Work instruction —
Scan the listing below for "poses", then report every line that has it.

╭──

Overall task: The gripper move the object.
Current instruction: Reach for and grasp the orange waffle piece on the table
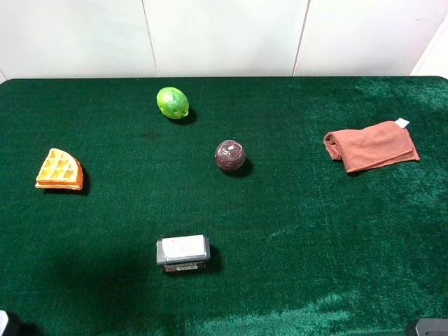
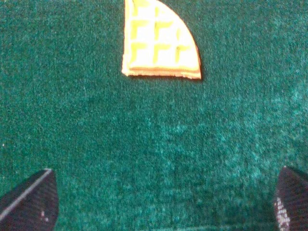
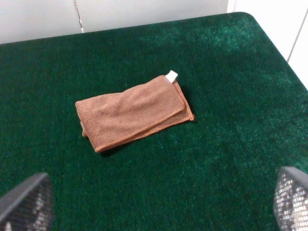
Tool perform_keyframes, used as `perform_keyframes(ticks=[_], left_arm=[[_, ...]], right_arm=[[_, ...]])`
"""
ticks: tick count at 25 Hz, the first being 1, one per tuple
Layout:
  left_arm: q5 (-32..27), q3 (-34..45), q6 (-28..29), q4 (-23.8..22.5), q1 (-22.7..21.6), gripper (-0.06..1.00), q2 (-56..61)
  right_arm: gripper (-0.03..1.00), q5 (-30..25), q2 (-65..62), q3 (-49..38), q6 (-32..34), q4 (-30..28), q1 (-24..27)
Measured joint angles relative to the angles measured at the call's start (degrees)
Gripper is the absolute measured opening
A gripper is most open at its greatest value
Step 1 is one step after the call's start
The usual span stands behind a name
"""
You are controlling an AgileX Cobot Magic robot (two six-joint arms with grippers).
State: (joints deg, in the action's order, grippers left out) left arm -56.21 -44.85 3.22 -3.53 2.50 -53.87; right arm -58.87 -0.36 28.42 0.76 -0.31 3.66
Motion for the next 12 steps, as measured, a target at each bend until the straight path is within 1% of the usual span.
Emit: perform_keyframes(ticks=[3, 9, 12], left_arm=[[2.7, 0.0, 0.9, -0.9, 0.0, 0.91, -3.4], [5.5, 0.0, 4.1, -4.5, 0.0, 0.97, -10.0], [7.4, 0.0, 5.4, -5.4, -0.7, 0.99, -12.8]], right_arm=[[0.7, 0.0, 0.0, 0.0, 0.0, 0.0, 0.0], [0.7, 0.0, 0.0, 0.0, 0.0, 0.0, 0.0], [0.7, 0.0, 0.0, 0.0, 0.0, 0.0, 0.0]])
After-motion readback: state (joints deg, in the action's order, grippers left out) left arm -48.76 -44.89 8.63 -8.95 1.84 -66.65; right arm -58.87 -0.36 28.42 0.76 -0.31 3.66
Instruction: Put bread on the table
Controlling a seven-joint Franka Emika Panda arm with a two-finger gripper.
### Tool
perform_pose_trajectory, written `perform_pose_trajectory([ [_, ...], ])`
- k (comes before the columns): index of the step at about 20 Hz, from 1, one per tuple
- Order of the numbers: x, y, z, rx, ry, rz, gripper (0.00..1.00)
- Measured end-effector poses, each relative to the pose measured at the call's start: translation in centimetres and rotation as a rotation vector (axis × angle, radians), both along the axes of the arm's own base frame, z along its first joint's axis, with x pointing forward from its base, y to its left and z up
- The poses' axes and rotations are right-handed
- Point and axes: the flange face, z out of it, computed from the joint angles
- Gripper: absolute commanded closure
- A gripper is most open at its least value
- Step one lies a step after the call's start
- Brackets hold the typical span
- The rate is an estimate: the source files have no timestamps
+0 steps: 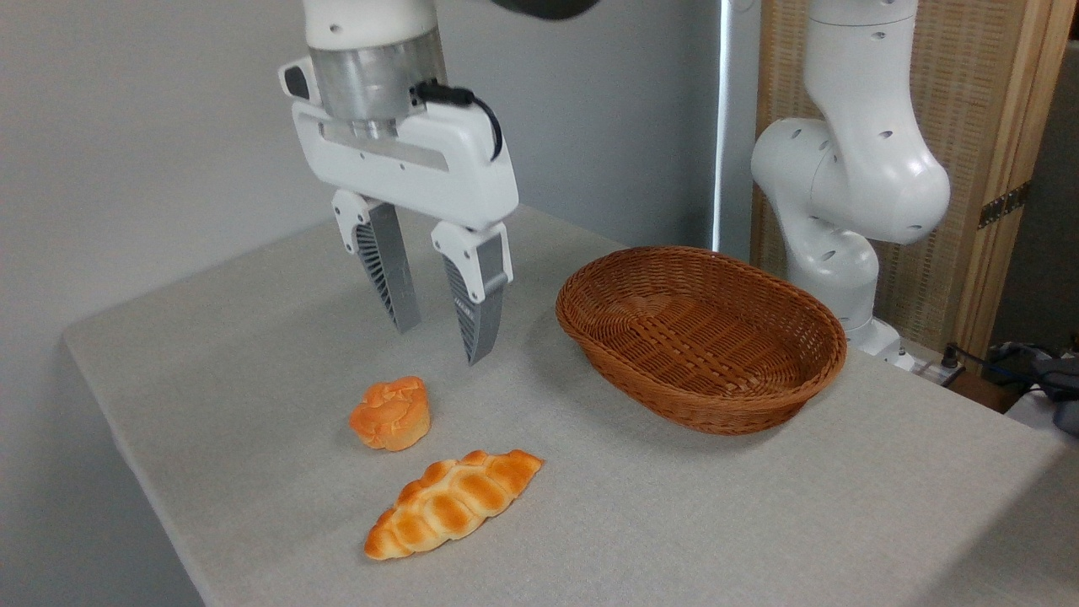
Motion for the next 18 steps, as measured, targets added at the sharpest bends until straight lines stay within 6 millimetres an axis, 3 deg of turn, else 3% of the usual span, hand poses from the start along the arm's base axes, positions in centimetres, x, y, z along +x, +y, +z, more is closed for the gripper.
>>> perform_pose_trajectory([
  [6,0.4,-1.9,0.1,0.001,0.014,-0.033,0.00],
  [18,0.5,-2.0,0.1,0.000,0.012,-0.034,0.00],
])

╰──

Completed task —
- Measured end-effector poses, each relative to the pose measured at the call's start: translation in centimetres and rotation as a rotation vector (axis × angle, radians), both along the axes of the arm's own base frame, z along its first joint's axis, with x pointing forward from its base, y to its left and z up
- The poses' axes and rotations are right-handed
Motion for the next 18 steps, as measured, targets added at the sharpest bends until straight lines stay within 6 millimetres an axis, 3 deg of turn, else 3% of the usual span, hand poses from the start along the arm's base axes, positions in centimetres, x, y, z along +x, +y, +z, more is closed for the gripper.

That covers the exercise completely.